### What is expected
Your job is to print, exactly, the lines in the data below from the line with "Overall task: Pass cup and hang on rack" through the line with "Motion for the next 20", both included, and to omit any picture.

### The data
——

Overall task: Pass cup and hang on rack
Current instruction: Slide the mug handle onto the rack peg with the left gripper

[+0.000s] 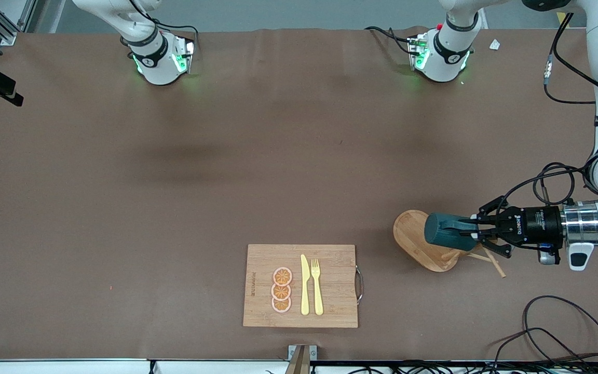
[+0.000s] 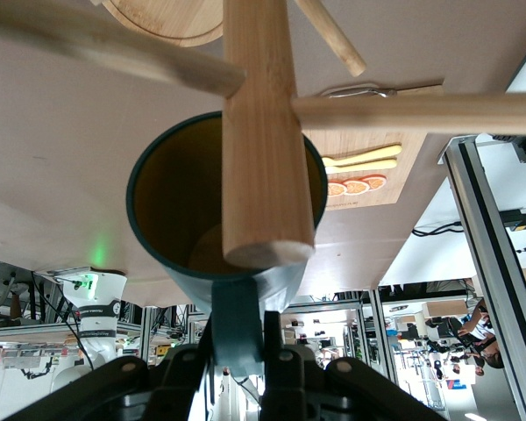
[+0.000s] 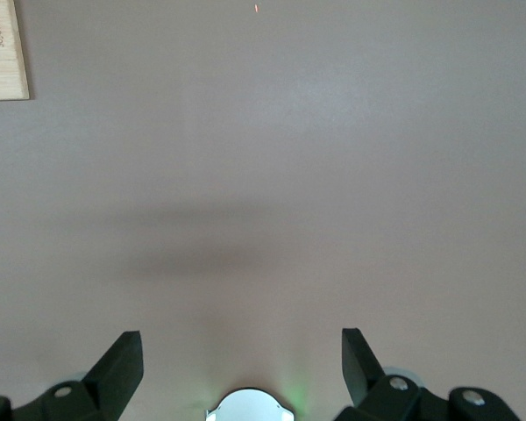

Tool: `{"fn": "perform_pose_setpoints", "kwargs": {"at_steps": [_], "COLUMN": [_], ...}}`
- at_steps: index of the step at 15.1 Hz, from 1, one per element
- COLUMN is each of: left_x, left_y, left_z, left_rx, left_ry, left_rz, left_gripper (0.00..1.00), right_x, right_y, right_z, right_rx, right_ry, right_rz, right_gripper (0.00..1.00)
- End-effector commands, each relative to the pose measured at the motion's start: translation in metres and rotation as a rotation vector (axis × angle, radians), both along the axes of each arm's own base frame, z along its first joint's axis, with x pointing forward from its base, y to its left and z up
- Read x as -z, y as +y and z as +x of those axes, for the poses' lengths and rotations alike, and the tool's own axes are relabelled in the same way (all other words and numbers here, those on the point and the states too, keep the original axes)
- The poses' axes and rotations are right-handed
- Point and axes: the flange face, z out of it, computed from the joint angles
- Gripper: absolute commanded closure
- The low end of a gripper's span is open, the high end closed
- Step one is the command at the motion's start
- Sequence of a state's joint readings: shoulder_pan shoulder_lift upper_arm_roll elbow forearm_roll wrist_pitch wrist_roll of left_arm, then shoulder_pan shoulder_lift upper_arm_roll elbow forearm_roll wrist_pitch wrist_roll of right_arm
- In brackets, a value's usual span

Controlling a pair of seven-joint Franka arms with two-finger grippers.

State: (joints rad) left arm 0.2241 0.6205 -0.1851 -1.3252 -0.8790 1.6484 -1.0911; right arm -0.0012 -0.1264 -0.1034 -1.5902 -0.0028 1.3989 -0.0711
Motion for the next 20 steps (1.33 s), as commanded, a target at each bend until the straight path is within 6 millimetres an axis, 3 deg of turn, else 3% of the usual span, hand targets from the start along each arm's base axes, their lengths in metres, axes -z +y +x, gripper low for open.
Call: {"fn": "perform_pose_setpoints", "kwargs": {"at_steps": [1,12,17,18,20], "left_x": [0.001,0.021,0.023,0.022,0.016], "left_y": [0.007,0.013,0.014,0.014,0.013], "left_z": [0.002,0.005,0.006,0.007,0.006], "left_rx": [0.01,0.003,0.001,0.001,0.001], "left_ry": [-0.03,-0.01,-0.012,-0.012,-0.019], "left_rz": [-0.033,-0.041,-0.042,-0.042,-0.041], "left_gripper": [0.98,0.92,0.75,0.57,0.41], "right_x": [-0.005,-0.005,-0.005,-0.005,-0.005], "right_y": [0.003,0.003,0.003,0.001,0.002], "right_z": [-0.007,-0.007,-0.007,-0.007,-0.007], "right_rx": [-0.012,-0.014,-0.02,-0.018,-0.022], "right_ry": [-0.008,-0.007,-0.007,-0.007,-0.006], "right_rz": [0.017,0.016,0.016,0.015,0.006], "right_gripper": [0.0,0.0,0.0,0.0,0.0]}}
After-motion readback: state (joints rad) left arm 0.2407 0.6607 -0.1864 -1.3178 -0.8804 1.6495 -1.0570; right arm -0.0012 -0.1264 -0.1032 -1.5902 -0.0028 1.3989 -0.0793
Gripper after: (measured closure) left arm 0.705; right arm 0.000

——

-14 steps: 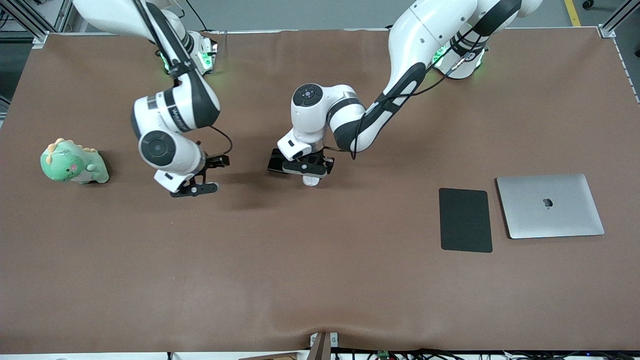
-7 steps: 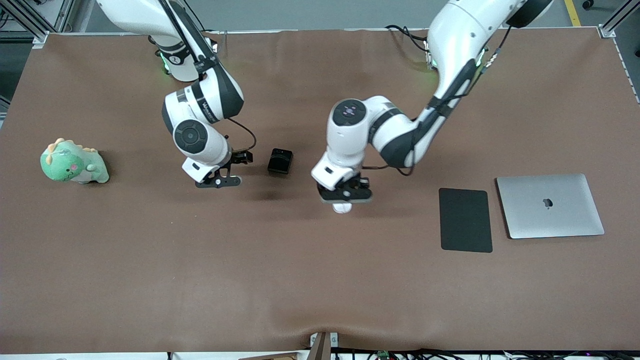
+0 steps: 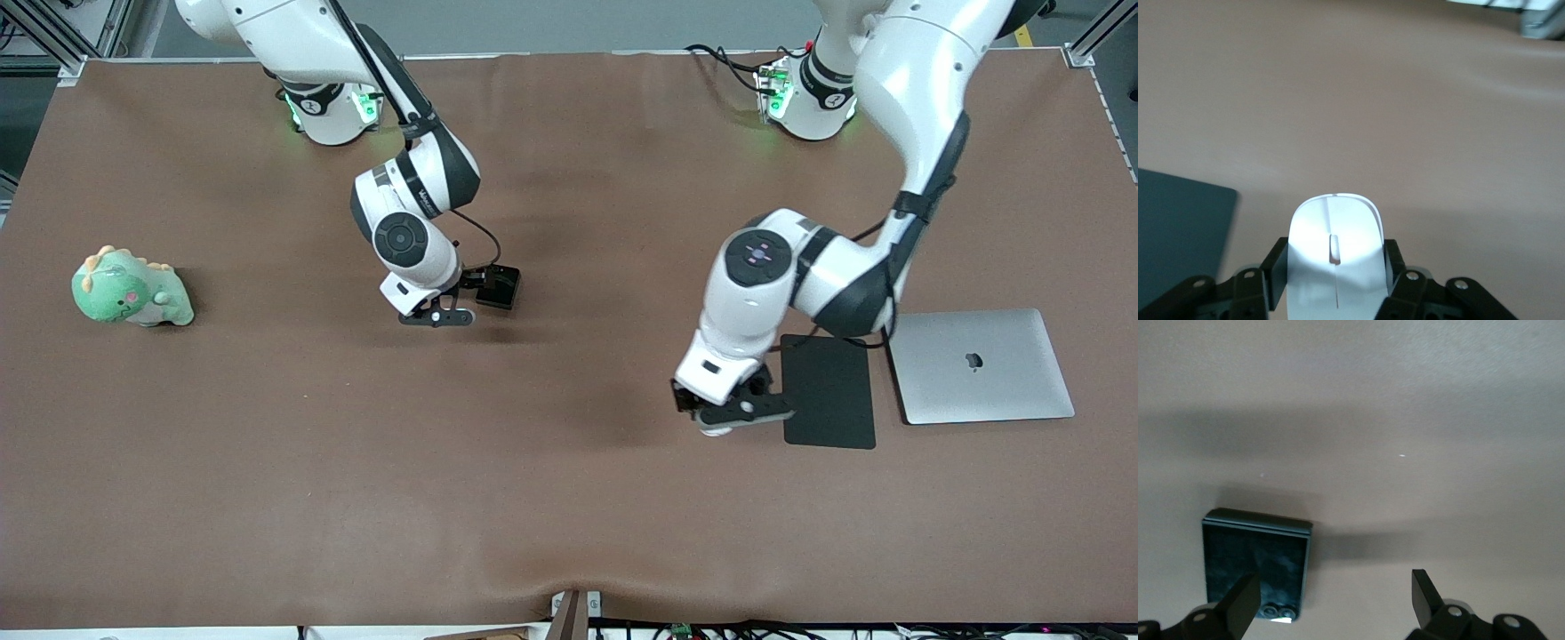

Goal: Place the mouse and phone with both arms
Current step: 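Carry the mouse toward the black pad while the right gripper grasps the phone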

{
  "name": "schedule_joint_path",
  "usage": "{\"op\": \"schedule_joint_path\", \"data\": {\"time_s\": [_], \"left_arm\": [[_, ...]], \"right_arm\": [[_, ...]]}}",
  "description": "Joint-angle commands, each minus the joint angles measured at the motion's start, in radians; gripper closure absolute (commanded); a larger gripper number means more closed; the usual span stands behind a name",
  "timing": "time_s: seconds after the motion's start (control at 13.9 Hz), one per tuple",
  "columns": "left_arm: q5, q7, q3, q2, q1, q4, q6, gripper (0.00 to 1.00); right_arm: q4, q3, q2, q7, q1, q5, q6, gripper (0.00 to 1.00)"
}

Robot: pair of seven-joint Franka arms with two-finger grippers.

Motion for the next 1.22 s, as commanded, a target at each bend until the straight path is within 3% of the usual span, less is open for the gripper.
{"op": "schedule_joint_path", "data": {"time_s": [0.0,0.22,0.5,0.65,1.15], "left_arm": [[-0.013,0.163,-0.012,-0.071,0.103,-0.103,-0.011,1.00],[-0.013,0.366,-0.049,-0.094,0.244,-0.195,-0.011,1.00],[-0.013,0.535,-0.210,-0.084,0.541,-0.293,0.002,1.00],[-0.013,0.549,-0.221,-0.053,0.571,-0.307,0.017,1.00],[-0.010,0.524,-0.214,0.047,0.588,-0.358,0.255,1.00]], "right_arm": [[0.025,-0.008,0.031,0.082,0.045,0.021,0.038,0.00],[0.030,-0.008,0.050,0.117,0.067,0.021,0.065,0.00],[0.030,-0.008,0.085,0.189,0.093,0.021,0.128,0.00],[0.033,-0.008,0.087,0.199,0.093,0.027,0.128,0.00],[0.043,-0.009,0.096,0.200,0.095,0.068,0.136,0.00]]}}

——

### The answer
Overall task: Pass cup and hang on rack
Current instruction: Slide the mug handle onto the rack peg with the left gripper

[+0.000s] 
[+0.000s] 
[+0.000s] 

Tool: `{"fn": "perform_pose_setpoints", "kwargs": {"at_steps": [_], "COLUMN": [_], ...}}`
- at_steps: index of the step at 15.1 Hz, from 1, one per element
- COLUMN is each of: left_x, left_y, left_z, left_rx, left_ry, left_rz, left_gripper (0.00..1.00), right_x, right_y, right_z, right_rx, right_ry, right_rz, right_gripper (0.00..1.00)
- End-effector commands, each relative to the pose measured at the motion's start: translation in metres and rotation as a rotation vector (axis × angle, radians), both along the axes of each arm's own base frame, z along its first joint's axis, with x pointing forward from its base, y to its left and z up
- Read x as -z, y as +y and z as +x of those axes, for the poses' lengths and rotations alike, and the tool's own axes are relabelled in the same way (all other words and numbers here, those on the point and the states too, keep the original axes)
- The poses' axes and rotations are right-handed
- Point and axes: the flange face, z out of it, computed from the joint angles
- Gripper: absolute commanded closure
- The low end of a gripper's span is open, the high end closed
- Step one is the command at the motion's start
- Sequence of a state's joint readings: shoulder_pan shoulder_lift upper_arm_roll elbow forearm_roll wrist_pitch wrist_roll of left_arm, then shoulder_pan shoulder_lift upper_arm_roll elbow forearm_roll wrist_pitch wrist_roll of right_arm
- In brackets, a value's usual span

Controlling a pair of seven-joint Franka arms with two-finger grippers.

State: (joints rad) left arm 0.2241 0.6205 -0.1851 -1.3252 -0.8790 1.6484 -1.0911; right arm -0.0012 -0.1264 -0.1034 -1.5902 -0.0028 1.3989 -0.0711
Motion for the next 20 steps (1.33 s), as commanded, a target at each bend until the straight path is within 6 millimetres an axis, 3 deg of turn, else 3% of the usual span, hand targets from the start along each arm's base axes, their lengths in metres, axes -z +y +x, gripper low for open.

The requested output has been produced.